I need the entries printed again word for word, without the images.

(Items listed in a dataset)
━━━━━━

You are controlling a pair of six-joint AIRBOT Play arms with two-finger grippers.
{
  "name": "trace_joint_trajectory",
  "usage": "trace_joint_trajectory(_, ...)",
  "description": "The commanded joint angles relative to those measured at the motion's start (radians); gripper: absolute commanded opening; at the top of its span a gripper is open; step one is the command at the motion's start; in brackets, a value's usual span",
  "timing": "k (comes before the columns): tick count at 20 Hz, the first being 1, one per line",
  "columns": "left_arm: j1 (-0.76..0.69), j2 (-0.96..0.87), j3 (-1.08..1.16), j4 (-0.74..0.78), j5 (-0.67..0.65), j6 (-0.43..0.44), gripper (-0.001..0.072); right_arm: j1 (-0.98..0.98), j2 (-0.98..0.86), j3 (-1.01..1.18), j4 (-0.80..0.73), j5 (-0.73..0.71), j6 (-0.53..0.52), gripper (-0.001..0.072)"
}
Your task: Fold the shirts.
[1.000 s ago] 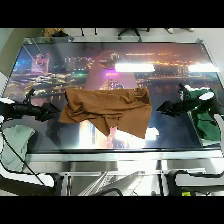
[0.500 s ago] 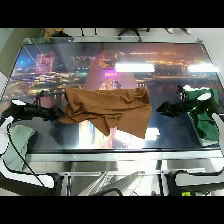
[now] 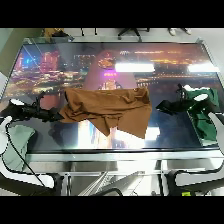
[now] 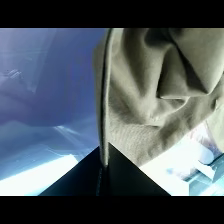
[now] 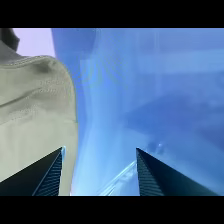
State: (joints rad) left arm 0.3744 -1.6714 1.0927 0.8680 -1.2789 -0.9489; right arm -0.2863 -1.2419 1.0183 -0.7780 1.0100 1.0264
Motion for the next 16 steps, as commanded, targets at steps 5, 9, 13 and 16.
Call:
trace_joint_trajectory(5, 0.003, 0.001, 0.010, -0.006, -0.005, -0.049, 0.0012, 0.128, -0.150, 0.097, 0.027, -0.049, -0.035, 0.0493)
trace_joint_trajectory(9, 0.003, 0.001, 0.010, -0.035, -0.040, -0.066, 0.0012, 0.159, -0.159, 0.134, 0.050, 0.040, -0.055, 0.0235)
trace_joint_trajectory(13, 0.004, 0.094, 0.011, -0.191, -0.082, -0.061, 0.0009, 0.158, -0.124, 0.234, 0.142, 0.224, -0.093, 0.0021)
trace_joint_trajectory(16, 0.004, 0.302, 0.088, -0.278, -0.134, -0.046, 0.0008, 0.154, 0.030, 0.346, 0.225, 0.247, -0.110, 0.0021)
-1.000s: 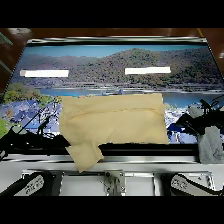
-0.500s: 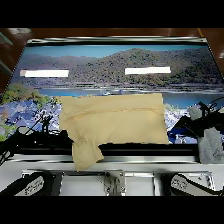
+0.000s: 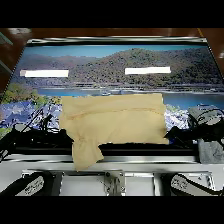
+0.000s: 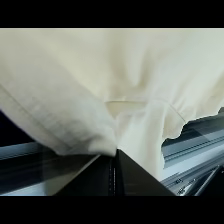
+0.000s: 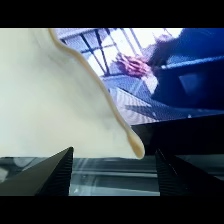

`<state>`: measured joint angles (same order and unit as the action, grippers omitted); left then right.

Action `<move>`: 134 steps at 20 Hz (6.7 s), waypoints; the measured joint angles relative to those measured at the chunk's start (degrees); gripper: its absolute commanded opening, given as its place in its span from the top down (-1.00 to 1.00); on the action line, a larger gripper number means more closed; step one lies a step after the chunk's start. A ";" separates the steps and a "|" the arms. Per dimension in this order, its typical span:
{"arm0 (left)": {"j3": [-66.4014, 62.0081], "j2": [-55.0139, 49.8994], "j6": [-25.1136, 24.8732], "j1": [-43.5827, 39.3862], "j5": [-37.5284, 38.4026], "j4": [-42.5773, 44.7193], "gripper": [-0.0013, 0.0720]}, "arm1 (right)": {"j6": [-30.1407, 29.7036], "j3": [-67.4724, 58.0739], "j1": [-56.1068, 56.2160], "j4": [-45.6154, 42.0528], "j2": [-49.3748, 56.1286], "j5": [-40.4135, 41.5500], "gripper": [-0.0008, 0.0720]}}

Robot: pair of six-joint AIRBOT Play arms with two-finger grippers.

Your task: Fold the shirts.

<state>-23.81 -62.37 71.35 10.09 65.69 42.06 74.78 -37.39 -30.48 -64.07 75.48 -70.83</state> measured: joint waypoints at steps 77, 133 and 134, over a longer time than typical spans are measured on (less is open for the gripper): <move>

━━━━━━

#### RESPONSE BOX
You are controlling a pair of six-joint AIRBOT Play arms with two-finger grippers.
{
  "name": "trace_joint_trajectory",
  "usage": "trace_joint_trajectory(_, ...)",
  "description": "The commanded joint angles relative to those measured at the motion's start (radians); gripper: absolute commanded opening; at the top of its span a gripper is open; step one is the command at the motion's start; in brackets, a value's usual span",
  "timing": "k (comes before the columns): tick count at 20 Hz, the first being 1, one per line",
  "columns": "left_arm: j1 (-0.76..0.69), j2 (-0.96..0.87), j3 (-1.08..1.16), j4 (-0.74..0.78), j5 (-0.67..0.65), j6 (-0.43..0.44), gripper (-0.001..0.072); right_arm: j1 (-0.98..0.98), j2 (-0.98..0.86), j3 (-1.01..1.18), j4 (-0.80..0.73), j5 (-0.73..0.71), j6 (-0.53..0.52), gripper (-0.001..0.072)"
}
Your task: Fold the shirts.
[1.000 s ago] 
[0.500 s ago] 
[now] 
[now] 
[now] 
State: (joints rad) left arm 0.3744 -1.6714 1.0927 0.8680 -1.2789 -0.9489; right arm -0.2863 -1.2419 1.0183 -0.7780 1.0100 1.0264
Motion for the next 16 steps, as commanded, targets at steps 5, 9, 13 and 16.
Call:
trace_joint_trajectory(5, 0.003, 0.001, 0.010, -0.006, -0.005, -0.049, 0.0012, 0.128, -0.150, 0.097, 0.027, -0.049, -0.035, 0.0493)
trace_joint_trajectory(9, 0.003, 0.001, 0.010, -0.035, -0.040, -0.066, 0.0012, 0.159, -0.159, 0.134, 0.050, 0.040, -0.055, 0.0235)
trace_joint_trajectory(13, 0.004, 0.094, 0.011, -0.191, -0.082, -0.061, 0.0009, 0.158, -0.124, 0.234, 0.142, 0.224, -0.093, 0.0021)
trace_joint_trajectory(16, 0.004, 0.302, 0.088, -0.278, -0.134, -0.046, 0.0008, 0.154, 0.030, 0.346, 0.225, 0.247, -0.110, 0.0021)
-1.000s: 
-0.500s: 
+0.000s: 
+0.000s: 
+0.000s: 

`<state>`: measured joint angles (same order and unit as the action, grippers omitted); left then right.

Action `<move>`: 134 steps at 20 Hz (6.7 s), waypoints; the measured joint angles relative to those measured at the chunk's start (degrees); gripper: its absolute commanded opening, given as its place in its span from the top down (-1.00 to 1.00); on the action line, a larger gripper number means more closed; step one lies a step after the chunk's start. A ";" separates the steps and a "|" the arms. Per dimension in this order, its typical span:
{"arm0 (left)": {"j3": [-66.4014, 62.0081], "j2": [-55.0139, 49.8994], "j6": [-25.1136, 24.8732], "j1": [-43.5827, 39.3862], "j5": [-37.5284, 38.4026], "j4": [-42.5773, 44.7193], "gripper": [-0.0013, 0.0720]}, "arm1 (right)": {"j6": [-30.1407, 29.7036], "j3": [-67.4724, 58.0739], "j1": [-56.1068, 56.2160], "j4": [-45.6154, 42.0528], "j2": [-49.3748, 56.1286], "j5": [-40.4135, 41.5500], "gripper": [-0.0008, 0.0720]}}

Robot: pair of six-joint AIRBOT Play arms with two-finger grippers.

Your task: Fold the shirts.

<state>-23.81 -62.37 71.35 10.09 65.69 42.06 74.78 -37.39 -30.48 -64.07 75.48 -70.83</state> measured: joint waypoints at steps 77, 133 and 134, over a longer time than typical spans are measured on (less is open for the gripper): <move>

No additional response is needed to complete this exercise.